The 1-year-old baby has only half a heart. She was born with no aorta or left ventricle.

And now she has scars down her chest having lived through four heart surgeries.

She spent her first birthday in Auckland's Starship children's hospital and will soon spend her second there.

She also spent her first Christmas in hospital.

"The doctors gave her a 50-50 chance, so we're incredibly lucky to still have her with us today," her mother, Amelia Turner, said.

When she was 20 weeks' pregnant, Turner, of Linwood, found out her daughter had hypoplastic left-heart syndrome. The disease occurs when parts of the left side of the heart do not develop completely.

"The first specialist I saw told me to terminate the pregnancy because my baby wouldn't live, but I had already bonded," she said.

"It was too late. I didn't want to and I didn't want to give up hope either."

Turner, 25, has three children. Five-year-old Kaiden has a heart murmur but it has not caused any problems.

Ashton, 4, was also born with a heart condition, called Scimitar syndrome, a rare congenital heart defect that went undiagnosed for more than two years.

"He was grumpy, frustrated and tired all the time and people were starting to label him with different attention deficit disorders until the heart condition was picked up," Turner said.

He had open-heart surgery in February and has "finally started being able to enjoy life".

Chloe will again travel to Auckland with her mother next month to have her tonsils and adenoids removed and to have grommets put into her ears.

"At the moment she can't hear so she can't talk," Turner said.

"She has really low oxygen levels too, and at some point in the future she will have to have a kidney removed."

Turner said her young daughter was "incredibly brave" but her health problems had taken their toll on the family.

"I can't work. I've been temping at schools, but I have to turn down so many shifts because Chloe is ill and I'm trying to finish my university degree by correspondence," she said.

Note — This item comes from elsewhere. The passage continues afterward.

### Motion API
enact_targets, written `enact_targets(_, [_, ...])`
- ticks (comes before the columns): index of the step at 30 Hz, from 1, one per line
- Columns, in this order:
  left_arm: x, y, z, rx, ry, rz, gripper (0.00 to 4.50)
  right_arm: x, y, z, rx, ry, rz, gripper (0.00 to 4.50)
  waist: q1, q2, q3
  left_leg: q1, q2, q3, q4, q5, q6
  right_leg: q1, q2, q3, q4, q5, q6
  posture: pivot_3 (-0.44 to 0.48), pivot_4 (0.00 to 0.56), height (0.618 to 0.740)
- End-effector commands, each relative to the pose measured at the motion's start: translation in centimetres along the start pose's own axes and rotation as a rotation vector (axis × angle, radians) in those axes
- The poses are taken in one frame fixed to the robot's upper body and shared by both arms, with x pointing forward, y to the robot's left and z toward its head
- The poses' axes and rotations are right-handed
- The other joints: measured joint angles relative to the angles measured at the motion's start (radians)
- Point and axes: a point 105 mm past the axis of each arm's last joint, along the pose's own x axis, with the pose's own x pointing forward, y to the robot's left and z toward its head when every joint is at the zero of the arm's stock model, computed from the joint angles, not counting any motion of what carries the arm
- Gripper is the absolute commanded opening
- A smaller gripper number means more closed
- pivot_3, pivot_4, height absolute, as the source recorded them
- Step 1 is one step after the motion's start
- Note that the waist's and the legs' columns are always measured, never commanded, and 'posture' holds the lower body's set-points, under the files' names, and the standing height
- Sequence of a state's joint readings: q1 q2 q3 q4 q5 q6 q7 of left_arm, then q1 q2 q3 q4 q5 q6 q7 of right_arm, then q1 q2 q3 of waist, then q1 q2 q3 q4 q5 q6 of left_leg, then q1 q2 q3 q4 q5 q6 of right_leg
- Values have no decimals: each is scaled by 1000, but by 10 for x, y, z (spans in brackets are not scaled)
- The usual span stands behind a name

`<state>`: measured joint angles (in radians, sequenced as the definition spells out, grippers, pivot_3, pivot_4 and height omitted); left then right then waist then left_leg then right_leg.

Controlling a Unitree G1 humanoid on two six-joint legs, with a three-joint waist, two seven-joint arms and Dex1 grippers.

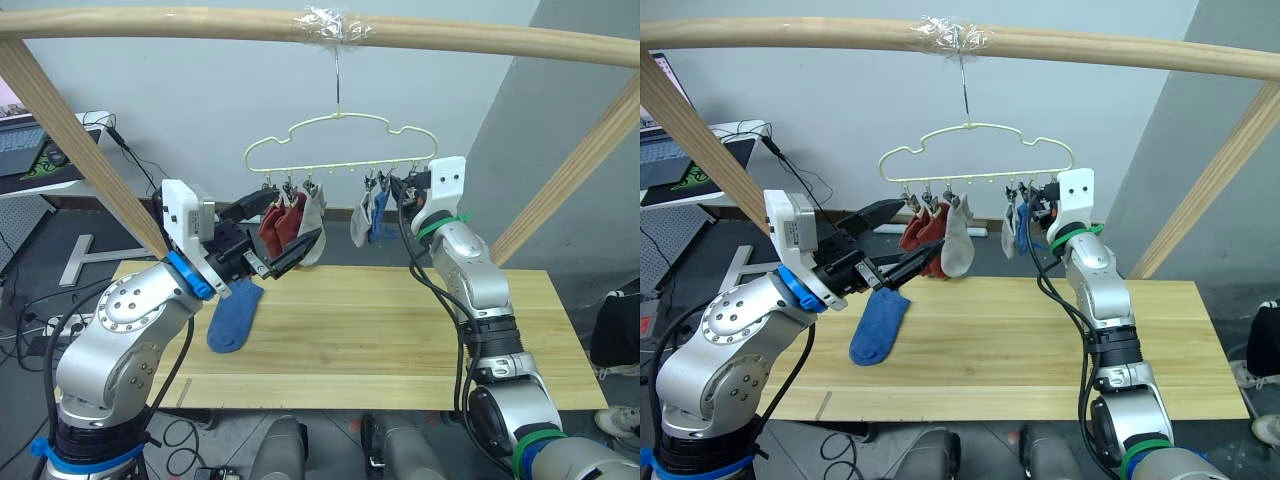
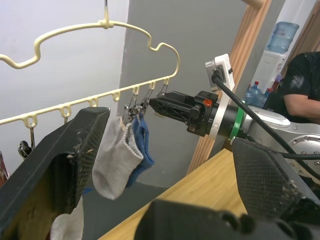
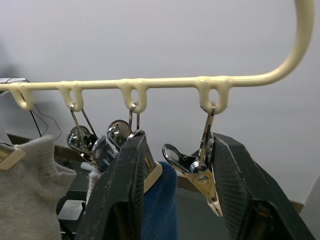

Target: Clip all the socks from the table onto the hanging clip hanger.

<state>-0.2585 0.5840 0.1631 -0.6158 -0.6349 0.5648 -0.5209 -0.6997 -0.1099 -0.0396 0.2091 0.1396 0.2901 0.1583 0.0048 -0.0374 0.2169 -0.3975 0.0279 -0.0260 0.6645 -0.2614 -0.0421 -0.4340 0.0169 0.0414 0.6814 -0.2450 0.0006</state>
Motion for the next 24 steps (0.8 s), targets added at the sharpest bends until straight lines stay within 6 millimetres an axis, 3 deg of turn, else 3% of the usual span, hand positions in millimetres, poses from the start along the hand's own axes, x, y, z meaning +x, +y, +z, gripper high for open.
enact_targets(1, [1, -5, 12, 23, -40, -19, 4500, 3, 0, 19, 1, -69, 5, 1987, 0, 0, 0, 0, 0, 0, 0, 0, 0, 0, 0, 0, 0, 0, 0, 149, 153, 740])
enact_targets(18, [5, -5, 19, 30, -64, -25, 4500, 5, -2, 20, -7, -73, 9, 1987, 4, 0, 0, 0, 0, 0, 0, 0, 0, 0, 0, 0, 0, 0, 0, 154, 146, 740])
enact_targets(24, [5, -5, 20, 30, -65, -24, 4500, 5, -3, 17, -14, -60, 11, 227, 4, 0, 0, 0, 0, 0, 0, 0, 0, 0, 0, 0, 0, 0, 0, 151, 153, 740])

"I missed two of Kaiden's birthdays because I was in hospital with Chloe and I feel like he's had to miss out.

"He's so grown up and he helps with the washing and he wonders why he doesn't have a scar on his chest like his brother and sister."

Turner said @Heart, a charity that provides support to families with children with heart conditions, had flown her and Chloe to Auckland after the February 2011 earthquake. "We had fought so hard to protect Chloe and I didn't want something silly to happen. . . But you keep going because there are no other options.

"You keep going because they are your children," she said.